A Little Fish Is Better Than None
Sony Ericsson, as things currently stand, are supporting three separate mobile operating systems for their smartphone range; Android, Symbian and Windows Mobile. That's a lot for any mobile manufacturer to support let alone one that has been through the financial troubles Sony Ericsson has not to mention the fact that Sony Ericsson isn't sitting upon the same level of market share or mind share around the world as some of the larger brands. So why do they do it?
Ostensibly it's to keep their fingers in as many pies as possible. It's pretty starightforward logic that the more choices you offer the more market segements you cover. In other words if you cast a bigger net chances are you'll catch more fish. The problem with this logic though is that Sony Ericsson just don't seem to have the resources to pull it off well. To continue the net analogy, their big net has holes in it. In basic terms they have been releasing handsets that are, at best behind the curve, and at worst buggy and cumbersome to use.
Symbian: The Dinosaur In The Room
The general consensus, and reflected in our poll, is that Symbian is the weak link. It's a platform most closely associated with Nokia rather than Sony Ericsson, but more than that, it's a platform that is more associated with how smartphones were three or four years ago. That image means that right from the get go many have a certain perception of a Symbian smartphone. Add in shortcomings like the lack of any significant app store or the rather clunky unappealing UI and it's not exactly a recipe for success.
Windows Mobile: The Also Ran (And Might Again)
Windows Mobile took a bit of a hit in our poll too, with 37% of respondents saying Sony Ericsson should ditch it. That's a long way behind the 51% who gave Symbian the thumbs down, but still a very significant share of the vote. To be fair here Sony Ericsson does look to have called time on Windows Mobile, but that's probably more of a case of them being forced to as it's being retired by Microsoft themselves. Sony Ericsson didn't have much success with their Windows Mobile products, but then in an age where smartphones are increasingly being bought by image and ease of use centric consumers rather than business users where they ever really in the running?
Android: The Way Forward
Then we come to Android, which just 12% of respondents say Sony Ericsson should ditch. Looking at it another way that's a support level of 88%. Yet Sony Ericsson has placed itself firmly behind the curve on Android releasing a plethora of products running Android 1.6 with an upgrade to 2.1 on the cards. Android 2.2 is already out and 3.0 is just around the corner. Why the delay? Most likely the insistence upon using their own custom UI e.g. Timescape and Mediascape. That's not to say those things don't add value to the proposition, but the benefits are surely outweighed if it means that Sony Ericsson's customers are left behind in terms of core functionality that the latest Android iterations would bring?
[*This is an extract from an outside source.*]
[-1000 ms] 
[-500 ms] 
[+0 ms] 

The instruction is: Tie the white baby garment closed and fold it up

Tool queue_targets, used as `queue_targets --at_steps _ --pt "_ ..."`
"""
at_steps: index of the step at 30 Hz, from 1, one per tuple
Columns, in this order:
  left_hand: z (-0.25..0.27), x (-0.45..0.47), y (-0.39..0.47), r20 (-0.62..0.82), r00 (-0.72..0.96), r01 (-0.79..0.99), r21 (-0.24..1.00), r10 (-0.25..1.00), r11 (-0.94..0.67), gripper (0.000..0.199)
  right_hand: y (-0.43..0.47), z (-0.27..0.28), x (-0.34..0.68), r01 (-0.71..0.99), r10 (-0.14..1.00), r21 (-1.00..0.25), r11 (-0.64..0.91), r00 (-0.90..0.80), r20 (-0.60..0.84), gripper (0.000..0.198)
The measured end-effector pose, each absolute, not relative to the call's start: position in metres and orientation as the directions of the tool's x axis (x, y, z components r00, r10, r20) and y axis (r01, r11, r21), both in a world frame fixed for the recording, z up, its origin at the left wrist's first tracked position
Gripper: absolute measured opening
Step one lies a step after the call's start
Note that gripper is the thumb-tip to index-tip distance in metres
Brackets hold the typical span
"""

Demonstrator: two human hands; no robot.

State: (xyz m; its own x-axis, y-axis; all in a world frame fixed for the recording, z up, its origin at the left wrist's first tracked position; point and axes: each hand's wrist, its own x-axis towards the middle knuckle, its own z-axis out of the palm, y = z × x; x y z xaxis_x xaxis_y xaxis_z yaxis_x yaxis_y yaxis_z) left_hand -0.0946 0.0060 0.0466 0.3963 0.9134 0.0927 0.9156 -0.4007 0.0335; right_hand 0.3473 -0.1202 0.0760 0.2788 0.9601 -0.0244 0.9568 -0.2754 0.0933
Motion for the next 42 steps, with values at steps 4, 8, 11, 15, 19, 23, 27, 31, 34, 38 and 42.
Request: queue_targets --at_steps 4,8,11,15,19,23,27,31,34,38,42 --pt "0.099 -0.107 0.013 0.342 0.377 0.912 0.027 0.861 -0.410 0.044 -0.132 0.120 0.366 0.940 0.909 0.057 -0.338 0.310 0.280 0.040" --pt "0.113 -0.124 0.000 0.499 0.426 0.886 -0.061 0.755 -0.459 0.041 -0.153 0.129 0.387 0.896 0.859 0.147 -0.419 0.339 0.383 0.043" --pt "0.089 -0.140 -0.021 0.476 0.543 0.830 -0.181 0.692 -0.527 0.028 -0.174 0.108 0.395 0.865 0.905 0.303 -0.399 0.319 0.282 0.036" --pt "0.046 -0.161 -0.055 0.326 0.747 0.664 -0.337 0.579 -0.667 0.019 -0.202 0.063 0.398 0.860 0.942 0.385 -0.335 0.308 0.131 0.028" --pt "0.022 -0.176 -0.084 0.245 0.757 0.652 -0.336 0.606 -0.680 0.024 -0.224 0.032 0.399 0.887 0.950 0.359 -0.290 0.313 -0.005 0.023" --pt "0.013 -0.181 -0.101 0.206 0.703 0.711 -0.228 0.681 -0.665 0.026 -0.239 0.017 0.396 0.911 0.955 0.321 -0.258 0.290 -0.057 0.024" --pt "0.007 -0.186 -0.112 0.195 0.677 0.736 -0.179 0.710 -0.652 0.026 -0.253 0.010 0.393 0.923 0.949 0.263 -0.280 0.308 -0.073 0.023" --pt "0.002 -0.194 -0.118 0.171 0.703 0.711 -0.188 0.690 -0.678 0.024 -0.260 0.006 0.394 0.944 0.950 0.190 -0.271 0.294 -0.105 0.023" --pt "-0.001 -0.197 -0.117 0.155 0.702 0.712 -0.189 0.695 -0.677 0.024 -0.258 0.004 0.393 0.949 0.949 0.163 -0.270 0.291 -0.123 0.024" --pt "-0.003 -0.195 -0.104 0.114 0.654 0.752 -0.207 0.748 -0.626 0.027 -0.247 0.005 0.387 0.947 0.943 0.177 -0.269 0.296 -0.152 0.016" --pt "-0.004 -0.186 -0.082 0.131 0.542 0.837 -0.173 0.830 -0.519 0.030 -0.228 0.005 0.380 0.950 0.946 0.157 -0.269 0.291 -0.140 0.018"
So where does all of this leave us? The aspect that is most striking is the level of support for Android and consequently the lack of support for Symbian. It seems fairly obvious to the casual observer that Sony Ericsson should call it a day on what is a rather tired old platform that even Nokia are floundering a bit with these days. Instead Sony Ericsson could divert those resources into Android and push itself to the fore of what has proven to be a platform capable of reviving flagging fortunes e.g. Motorola as well as establishing a solid mind share amongst consumers e.g. HTC. With Windows Phone 7 about to launch and Sony Ericsson looking to support that too it seems more sensible for a relatively small manufacturer to support the perennialy popular Android platform, whilst also hedging a bet on the new kid that is Windows Phone 7. Symbian has neither of those qualities at the moment and looks to be doing little more than gobbling up resource better spent elsewhere.
In short, out with the old and in with the new.